**What this task involves**
Please copy each line of the listing below precisely, excluding the images.

**Data excerpt**
● ● ●
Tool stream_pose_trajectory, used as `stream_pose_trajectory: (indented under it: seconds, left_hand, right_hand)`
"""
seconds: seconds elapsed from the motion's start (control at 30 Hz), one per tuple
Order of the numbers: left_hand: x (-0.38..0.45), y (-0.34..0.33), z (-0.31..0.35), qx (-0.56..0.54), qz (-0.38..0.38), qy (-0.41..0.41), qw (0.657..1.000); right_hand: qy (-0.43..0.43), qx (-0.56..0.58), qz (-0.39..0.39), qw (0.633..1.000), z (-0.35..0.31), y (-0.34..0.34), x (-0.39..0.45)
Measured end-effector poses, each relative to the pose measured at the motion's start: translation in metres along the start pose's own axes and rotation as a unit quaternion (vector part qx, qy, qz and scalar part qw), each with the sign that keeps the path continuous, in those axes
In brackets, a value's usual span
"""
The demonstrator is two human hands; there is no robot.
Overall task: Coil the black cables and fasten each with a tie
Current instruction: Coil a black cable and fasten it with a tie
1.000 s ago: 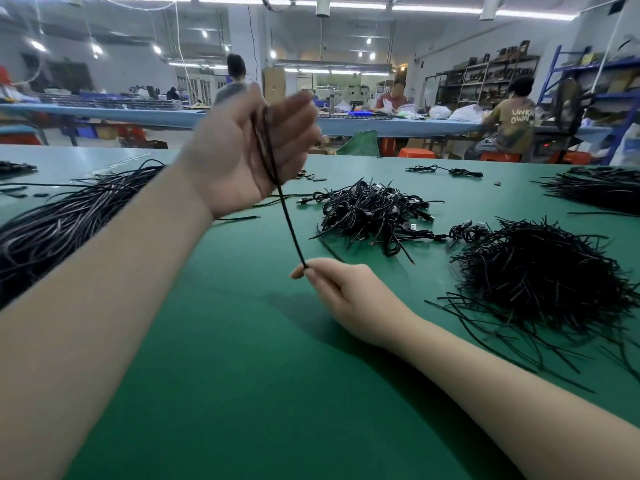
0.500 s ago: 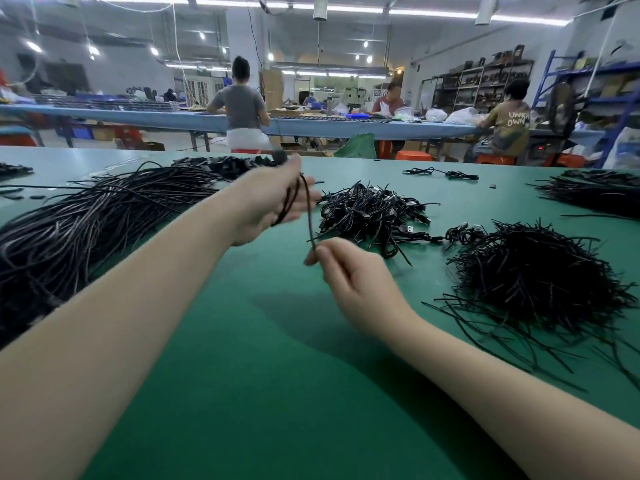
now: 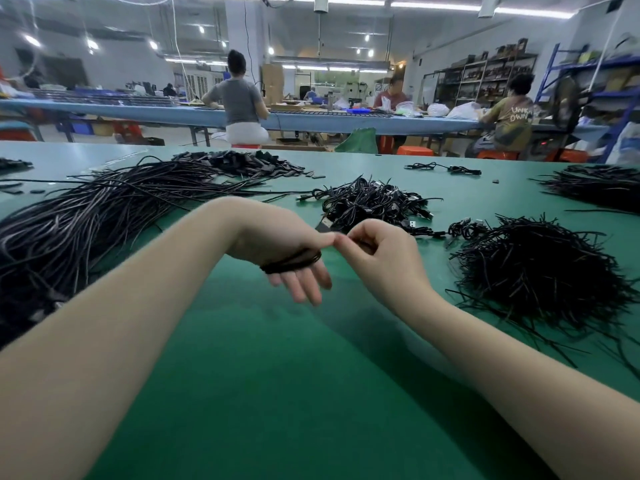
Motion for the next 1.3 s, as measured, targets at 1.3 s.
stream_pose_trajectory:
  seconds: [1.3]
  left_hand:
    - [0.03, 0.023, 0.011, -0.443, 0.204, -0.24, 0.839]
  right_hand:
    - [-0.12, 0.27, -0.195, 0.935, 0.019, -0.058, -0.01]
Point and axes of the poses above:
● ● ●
**Written answer**
Tool stream_pose_trajectory, used as `stream_pose_trajectory: (indented under it: seconds, left_hand, right_hand)`
"""
seconds: seconds elapsed from the motion's start (control at 30 Hz), one per tuple
Order of the numbers: left_hand: x (-0.38..0.45), y (-0.34..0.33), z (-0.31..0.35), qx (-0.56..0.54), qz (-0.38..0.38), qy (-0.41..0.41), qw (0.657..1.000); right_hand: qy (-0.43..0.43), qx (-0.56..0.58), qz (-0.39..0.39), qw (0.633..1.000), z (-0.35..0.31), y (-0.34..0.34), x (-0.39..0.45)
Measured end-effector poses, each relative to the pose measured at the motion's start: translation in metres along the start pose's own axes and rotation as a unit quaternion (vector part qx, qy, qz and scalar part qw), each with the sign that keeps the path continuous, in those axes
In brackets, a value's usual span
"""
The demonstrator is two human hands; there is no robot.
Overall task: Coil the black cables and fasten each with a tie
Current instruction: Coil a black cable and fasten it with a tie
1.000 s ago: 
0.500 s ago: 
now: 
Motion for the next 1.3 s, as measured, targets at 1.3 s.
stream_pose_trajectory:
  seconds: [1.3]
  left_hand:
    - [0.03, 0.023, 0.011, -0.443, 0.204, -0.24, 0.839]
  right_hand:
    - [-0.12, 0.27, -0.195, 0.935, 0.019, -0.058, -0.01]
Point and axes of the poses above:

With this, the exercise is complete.